▶ ACTION ITEM
Each line of the data below holding the word "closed" must be copied.

▶ RAW DATA
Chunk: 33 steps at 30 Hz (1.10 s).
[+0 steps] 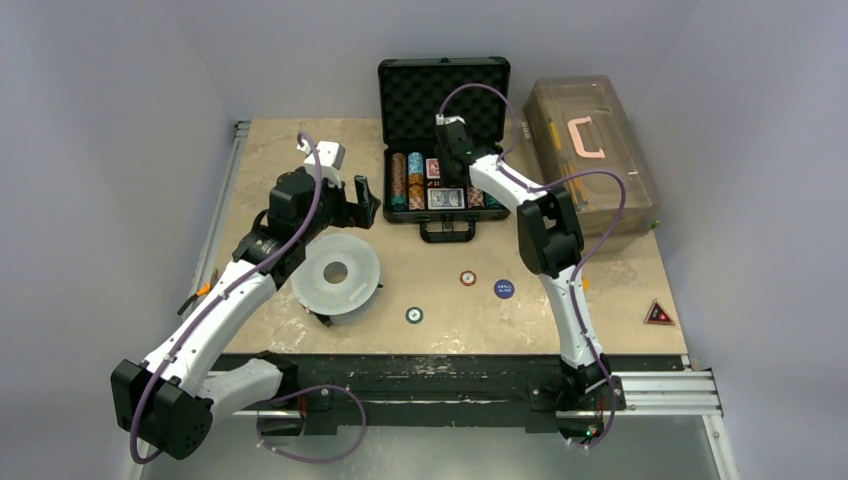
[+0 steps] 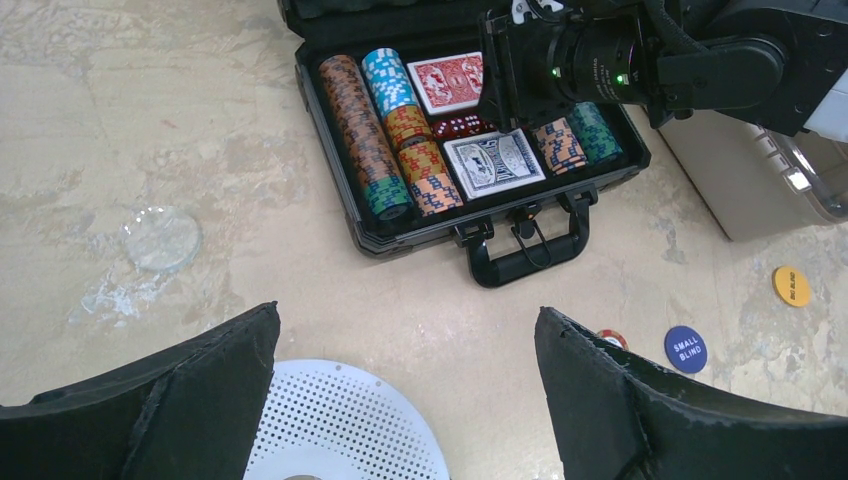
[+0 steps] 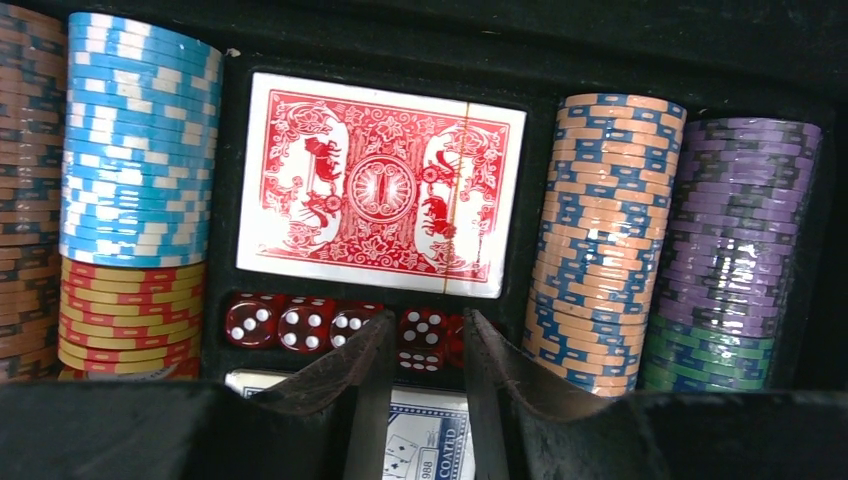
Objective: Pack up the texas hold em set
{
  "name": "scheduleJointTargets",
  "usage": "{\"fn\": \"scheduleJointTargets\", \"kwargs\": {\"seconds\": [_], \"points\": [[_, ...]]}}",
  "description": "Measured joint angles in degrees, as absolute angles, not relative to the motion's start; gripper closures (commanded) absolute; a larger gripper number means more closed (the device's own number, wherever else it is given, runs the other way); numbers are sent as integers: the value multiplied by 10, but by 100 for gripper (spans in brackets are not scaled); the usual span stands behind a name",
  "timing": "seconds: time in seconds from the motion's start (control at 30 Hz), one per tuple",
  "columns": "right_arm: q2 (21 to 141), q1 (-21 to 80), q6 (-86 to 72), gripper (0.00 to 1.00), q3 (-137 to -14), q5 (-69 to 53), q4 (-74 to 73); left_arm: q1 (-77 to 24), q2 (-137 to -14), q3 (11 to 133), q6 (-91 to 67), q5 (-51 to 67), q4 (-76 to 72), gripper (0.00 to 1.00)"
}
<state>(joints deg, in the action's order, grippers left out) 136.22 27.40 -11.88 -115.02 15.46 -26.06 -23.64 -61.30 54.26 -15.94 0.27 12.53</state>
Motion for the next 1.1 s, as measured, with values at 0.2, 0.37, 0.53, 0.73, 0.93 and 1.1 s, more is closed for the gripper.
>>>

▶ OUTPUT OF THE EXERCISE
  "description": "Measured joint angles in degrees, as absolute angles, not relative to the motion's start; gripper closures (commanded) absolute; a larger gripper number means more closed (the device's own number, wherever else it is given, runs the other way); numbers are sent as integers: the value multiplied by 10, but by 100 for gripper (spans in brackets are not scaled); the usual span stands behind a name",
Motion for the next 1.1 s, as measured, with values at 0.2, 0.37, 0.53, 0.73, 0.93 and 1.1 s, more is closed for the gripper.

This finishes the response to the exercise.